No Bln 1 thn 1-4 5-9 10-14 15-19 20-49 50-54 55-59 60-69 70+ L P Jlh
1 Jan 15 36 41 17 10 44 18 10 18 16 81 145 226
2 Feb 9 32 48 17 10 42 23 11 21 22 93 144 237
3 Mar 10 39 24 29 9 51 28 13 16 40 117 142 259
4 Apr 16 44 42 24 15 63 22 23 32 16 131 167 298
5 Mei 10 51 29 26 14 58 31 7 19 18 106 157 263
6 Jun 6 31 39 19 5 63 21 22 15 16 92 145 237
7 Jul 6 32 27 11 21 34 20 13 12 15 84 107 191
8 Aug 11 34 16 6 9 22 19 8 7 12 59 85 144
9 Sep 7 36 32 19 11 34 25 13 13 17 98 108 206
10 Okt 7 44 43 23 21 76 24 11 14 10 103 169 272
11 Nov 7 49 39 27 29 73 33 16 27 11 153 158 311
12 Des 12 43 24 13 8 59 30 12 18 13 104 123 227
13 Jlh 116 471 404 231 162 619 294 159 212 206 1221 1650 2871
Dari data di atas jumlah kunjungan ISPA terbanyak di Puskesmas Pulo
Brayan Kota tahun 2014 adalah di bulan november dengan jumlah 311 orang dan
terendah di bulan agustus dengan jumlah 144 orang.
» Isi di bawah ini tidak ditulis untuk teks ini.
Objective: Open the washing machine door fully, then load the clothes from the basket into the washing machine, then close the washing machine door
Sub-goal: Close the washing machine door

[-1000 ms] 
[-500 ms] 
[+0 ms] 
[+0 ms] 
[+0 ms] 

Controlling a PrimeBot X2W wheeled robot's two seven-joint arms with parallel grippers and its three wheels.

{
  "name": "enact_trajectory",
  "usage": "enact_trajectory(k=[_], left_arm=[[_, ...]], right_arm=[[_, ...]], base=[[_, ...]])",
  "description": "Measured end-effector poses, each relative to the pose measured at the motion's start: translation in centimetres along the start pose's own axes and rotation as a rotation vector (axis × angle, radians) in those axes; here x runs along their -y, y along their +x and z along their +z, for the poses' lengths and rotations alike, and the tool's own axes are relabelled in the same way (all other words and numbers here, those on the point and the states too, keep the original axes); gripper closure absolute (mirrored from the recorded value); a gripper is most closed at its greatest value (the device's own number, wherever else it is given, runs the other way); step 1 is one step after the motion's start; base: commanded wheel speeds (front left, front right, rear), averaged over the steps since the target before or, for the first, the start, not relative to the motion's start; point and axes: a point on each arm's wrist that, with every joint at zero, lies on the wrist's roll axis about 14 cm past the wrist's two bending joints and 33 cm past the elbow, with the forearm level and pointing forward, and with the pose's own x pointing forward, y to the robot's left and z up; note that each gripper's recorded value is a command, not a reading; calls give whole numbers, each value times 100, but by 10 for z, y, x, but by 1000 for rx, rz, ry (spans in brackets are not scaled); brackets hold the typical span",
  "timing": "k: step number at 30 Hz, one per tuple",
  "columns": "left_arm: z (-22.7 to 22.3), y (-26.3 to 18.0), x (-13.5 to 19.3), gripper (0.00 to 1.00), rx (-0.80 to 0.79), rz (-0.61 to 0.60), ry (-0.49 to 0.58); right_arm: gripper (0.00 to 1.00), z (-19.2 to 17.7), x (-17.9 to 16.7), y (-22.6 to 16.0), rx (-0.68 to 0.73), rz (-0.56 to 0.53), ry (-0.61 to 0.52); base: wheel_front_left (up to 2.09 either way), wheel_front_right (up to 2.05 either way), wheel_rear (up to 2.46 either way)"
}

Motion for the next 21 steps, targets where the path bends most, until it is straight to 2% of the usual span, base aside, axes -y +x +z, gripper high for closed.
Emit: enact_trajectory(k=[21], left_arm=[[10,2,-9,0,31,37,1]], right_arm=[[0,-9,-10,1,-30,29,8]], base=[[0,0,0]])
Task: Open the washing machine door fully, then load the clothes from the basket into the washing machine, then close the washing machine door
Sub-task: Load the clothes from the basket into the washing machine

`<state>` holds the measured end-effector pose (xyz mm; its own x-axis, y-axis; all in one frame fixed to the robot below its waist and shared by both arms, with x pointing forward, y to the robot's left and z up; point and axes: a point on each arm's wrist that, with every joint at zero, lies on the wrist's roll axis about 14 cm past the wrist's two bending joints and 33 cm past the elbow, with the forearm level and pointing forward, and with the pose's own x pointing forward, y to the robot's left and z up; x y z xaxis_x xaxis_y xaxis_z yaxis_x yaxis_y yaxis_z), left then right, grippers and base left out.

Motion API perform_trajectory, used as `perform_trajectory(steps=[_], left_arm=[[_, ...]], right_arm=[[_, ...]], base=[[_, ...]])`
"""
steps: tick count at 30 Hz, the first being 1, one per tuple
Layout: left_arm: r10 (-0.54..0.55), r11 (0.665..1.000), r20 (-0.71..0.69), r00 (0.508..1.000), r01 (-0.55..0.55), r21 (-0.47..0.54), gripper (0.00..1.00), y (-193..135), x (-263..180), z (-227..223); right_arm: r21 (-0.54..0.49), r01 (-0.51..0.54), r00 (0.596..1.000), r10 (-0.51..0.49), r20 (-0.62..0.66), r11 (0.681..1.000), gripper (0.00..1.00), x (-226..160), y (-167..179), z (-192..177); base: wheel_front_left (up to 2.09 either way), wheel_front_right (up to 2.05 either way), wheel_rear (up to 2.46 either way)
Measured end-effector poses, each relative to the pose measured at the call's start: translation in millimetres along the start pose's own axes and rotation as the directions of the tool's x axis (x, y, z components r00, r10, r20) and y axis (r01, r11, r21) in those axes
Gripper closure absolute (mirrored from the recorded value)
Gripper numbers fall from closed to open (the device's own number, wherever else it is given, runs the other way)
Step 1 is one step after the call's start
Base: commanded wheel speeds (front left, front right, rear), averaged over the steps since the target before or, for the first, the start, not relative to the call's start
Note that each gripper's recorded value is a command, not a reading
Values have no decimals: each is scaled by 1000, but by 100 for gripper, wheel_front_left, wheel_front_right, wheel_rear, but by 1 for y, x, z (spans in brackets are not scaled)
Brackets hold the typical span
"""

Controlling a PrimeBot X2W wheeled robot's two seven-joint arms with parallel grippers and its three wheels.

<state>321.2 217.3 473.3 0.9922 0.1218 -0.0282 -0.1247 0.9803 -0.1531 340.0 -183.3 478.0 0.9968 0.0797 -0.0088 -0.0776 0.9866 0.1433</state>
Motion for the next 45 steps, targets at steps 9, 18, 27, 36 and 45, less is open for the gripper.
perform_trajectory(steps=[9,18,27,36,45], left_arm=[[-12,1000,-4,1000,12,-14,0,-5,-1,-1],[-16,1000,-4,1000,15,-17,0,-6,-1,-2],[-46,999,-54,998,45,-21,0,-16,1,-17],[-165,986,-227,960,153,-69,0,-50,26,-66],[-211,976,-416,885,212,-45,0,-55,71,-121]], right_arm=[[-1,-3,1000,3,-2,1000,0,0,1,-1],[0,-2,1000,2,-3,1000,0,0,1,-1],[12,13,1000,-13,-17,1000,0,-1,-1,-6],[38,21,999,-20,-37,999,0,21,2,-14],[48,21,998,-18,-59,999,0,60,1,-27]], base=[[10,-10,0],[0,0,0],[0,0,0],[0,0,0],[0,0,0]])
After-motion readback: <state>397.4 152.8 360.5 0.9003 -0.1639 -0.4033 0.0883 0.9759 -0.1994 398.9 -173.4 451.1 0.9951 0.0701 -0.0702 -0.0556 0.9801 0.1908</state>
Dan jumlah kunjungan ISPA
terbanyak menurut umur pada usia 20-49 tahun dengan jumlah 619 orang
selanjutnya usia 1-4 tahun dengan jumlah 471 orang, dan terendah pada usia 1
tahun dengan jumlah 116 orang.
BAB IV
PERMASALAHAN DAN PEMECAHAN MASALAH
4.1 Permasalahan
Tingginya angka kunjungan ISPA di Puskesmas Pulo Brayan Kota.
4.2 Pemecahan Masalah
Meningkatkan pengetahuan kepada masyarakat tentang ISPA dan cara
mencegahnya melalui penyuluhan oleh tenaga kesehatan dan para
kader kesehatan.
Melakukan koordinasi antara masyarakat, petugas kesehatan, dan para
kepala lingkungan tentang upaya pencegahan ISPA di masyarakat.
BAB V
KESIMPULAN DAN SARAN
5.1 Kesimpulan
Dari laporan kunjungan ISPA di Puskesmas Pulo Brayan Kota bulan
Januari s/d Desember 2014 didapatkan 2871 orang yang berkunjung dengan usia
terbanyak 20-49 tahun selanjutnya 1-4 tahun.
5.2 Saran
Perlunya peningkatan kerjasama antara petugas kesehatan dan para kader
dalam melaksanakan penyuluhan untuk mencegah penyakit ISPA kepada
masyarakat khususnya bagi para ibu secara berkesinambungan.